● **EXERCISE**
Read through the listing, and wherever a line holds the word "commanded", return it.

+-------+

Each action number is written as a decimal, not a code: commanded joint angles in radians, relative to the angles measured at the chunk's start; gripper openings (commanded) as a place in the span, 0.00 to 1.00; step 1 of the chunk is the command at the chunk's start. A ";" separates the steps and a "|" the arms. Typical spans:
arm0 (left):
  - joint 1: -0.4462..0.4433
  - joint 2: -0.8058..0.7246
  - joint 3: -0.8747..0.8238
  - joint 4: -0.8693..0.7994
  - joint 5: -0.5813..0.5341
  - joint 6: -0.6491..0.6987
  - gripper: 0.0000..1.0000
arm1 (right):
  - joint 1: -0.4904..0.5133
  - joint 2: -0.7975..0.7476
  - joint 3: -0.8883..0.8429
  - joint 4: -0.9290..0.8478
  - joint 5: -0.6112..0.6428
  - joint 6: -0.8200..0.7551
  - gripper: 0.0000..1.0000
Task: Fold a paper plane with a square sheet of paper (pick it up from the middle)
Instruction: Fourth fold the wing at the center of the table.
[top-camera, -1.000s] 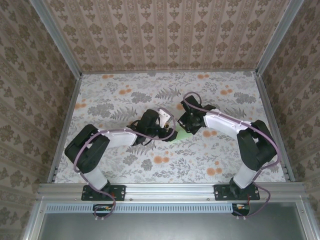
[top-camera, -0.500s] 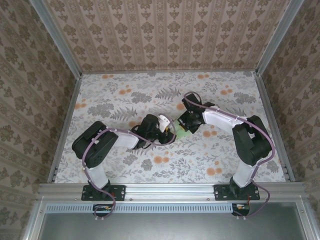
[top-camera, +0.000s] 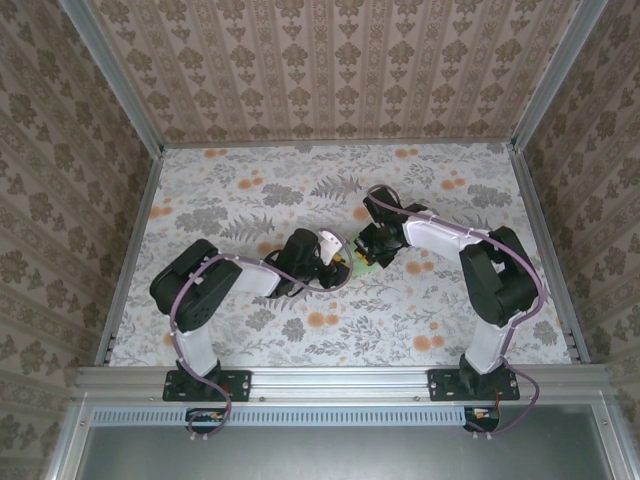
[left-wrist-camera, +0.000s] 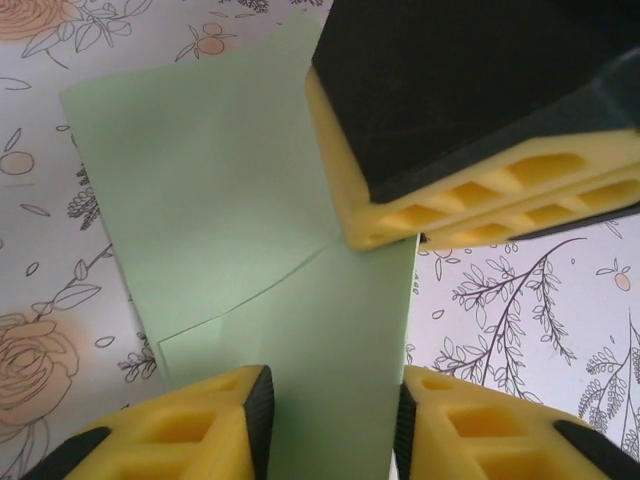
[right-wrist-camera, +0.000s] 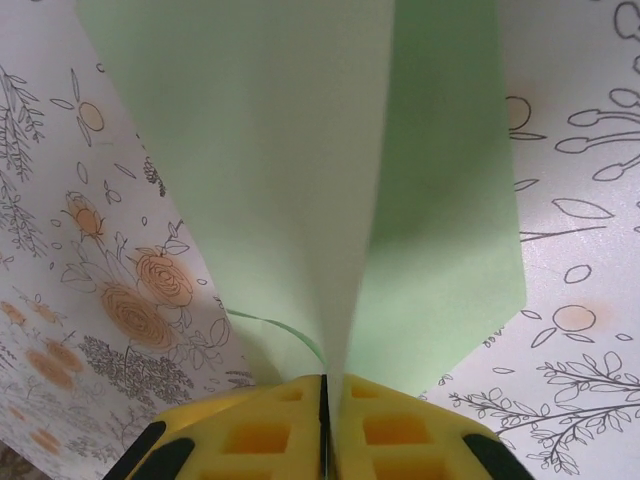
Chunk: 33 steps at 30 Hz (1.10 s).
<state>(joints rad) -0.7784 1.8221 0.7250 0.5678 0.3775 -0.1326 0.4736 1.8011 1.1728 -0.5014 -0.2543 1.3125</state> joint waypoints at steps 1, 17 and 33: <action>-0.005 0.019 0.026 -0.014 0.027 0.022 0.34 | -0.006 0.004 0.033 -0.067 -0.029 0.039 0.16; 0.011 0.008 0.046 -0.104 0.060 -0.098 0.06 | -0.082 -0.166 -0.055 0.068 0.020 -0.332 0.66; 0.055 -0.039 0.005 -0.055 0.130 -0.525 0.05 | -0.096 -0.170 -0.269 0.375 -0.201 -0.512 0.54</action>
<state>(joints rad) -0.7349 1.8198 0.7502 0.4812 0.4801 -0.5327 0.3748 1.5986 0.9077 -0.1947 -0.3912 0.8101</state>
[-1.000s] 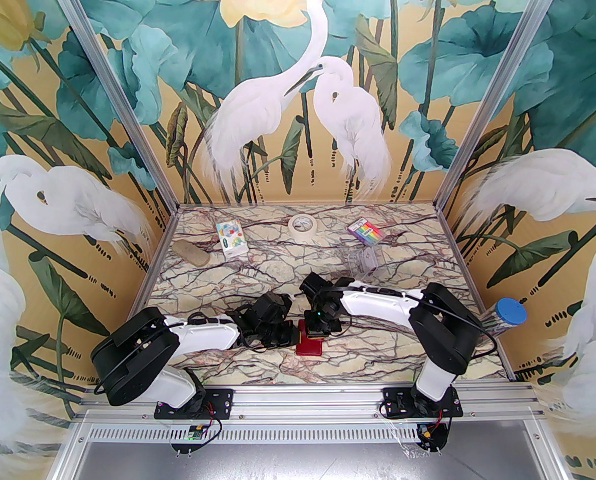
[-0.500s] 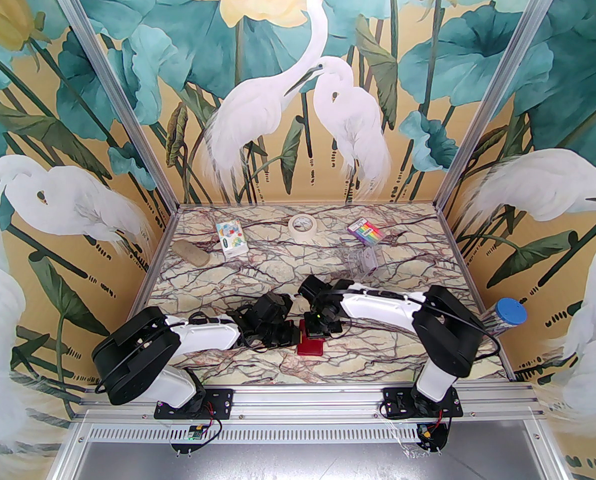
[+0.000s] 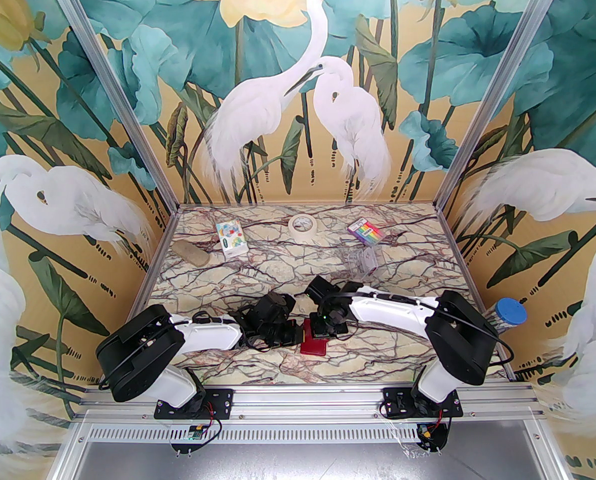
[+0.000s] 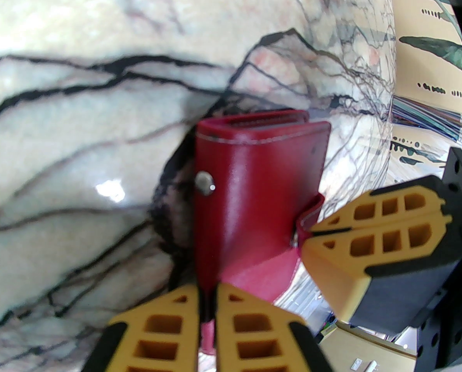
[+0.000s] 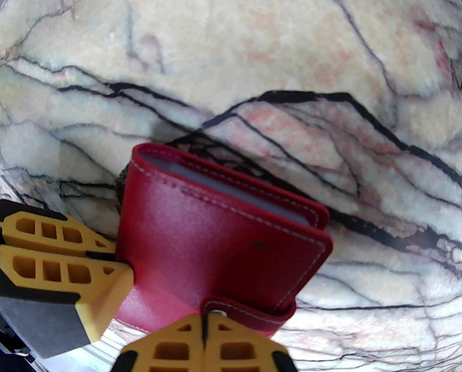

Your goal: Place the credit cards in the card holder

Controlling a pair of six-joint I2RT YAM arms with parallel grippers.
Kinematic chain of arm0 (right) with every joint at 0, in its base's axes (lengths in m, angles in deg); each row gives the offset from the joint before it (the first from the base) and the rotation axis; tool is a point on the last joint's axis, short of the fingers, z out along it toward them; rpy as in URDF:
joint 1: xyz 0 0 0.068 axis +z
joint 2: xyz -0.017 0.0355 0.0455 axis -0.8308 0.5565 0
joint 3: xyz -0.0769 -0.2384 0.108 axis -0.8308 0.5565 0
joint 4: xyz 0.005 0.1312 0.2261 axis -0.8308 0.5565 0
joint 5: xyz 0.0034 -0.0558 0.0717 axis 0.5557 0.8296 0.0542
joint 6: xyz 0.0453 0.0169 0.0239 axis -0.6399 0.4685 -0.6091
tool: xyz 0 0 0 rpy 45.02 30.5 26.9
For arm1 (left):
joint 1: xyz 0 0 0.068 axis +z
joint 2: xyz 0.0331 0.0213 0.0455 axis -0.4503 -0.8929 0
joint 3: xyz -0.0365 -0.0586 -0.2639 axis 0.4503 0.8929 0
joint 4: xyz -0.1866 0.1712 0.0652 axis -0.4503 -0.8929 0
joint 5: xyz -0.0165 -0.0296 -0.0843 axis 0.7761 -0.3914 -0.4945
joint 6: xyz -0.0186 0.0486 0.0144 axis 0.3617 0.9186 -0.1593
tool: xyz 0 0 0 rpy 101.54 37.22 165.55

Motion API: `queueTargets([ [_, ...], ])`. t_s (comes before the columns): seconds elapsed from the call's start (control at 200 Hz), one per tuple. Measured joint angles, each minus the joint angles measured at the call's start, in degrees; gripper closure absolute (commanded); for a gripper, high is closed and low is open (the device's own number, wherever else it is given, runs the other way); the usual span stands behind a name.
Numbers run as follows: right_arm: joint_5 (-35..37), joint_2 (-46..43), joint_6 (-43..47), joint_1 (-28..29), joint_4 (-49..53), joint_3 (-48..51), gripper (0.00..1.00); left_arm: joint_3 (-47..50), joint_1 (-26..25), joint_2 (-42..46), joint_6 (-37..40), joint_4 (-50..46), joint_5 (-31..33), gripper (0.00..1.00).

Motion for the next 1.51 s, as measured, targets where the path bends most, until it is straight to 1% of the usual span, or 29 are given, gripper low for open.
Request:
queueTargets([
  [0.44, -1.33, -1.53, 0.39, -2.03, -0.44, 1.31, 1.00, 0.00, 0.00, -0.04, 0.00, 0.39, 0.02, 0.90],
  [1.505, -4.57, 0.68, 1.07, -2.14, -2.82, 1.36, 1.00, 0.00, 0.00, -0.07, 0.00, 0.37, 0.02, 0.90],
])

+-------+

● **RESULT OF THIS TASK**
Each action number is written as a decimal, not a code: commanded joint angles in radians, relative to the angles measured at the chunk's start; gripper openings (commanded) as a place in the span, 0.00 to 1.00; step 1 of the chunk is the command at the chunk's start. A ";" separates the steps and a "|" the arms. Typical spans:
Motion API: `queueTargets([ [_, ...], ])`. t_s (comes before the columns): seconds elapsed from the call's start (control at 200 Hz), one per tuple. Measured joint angles, each minus the joint angles measured at the call's start, in degrees; gripper closure absolute (commanded); for a gripper, high is closed and low is open (the device's own number, wherever else it is given, runs the other way); the usual span stands behind a name.

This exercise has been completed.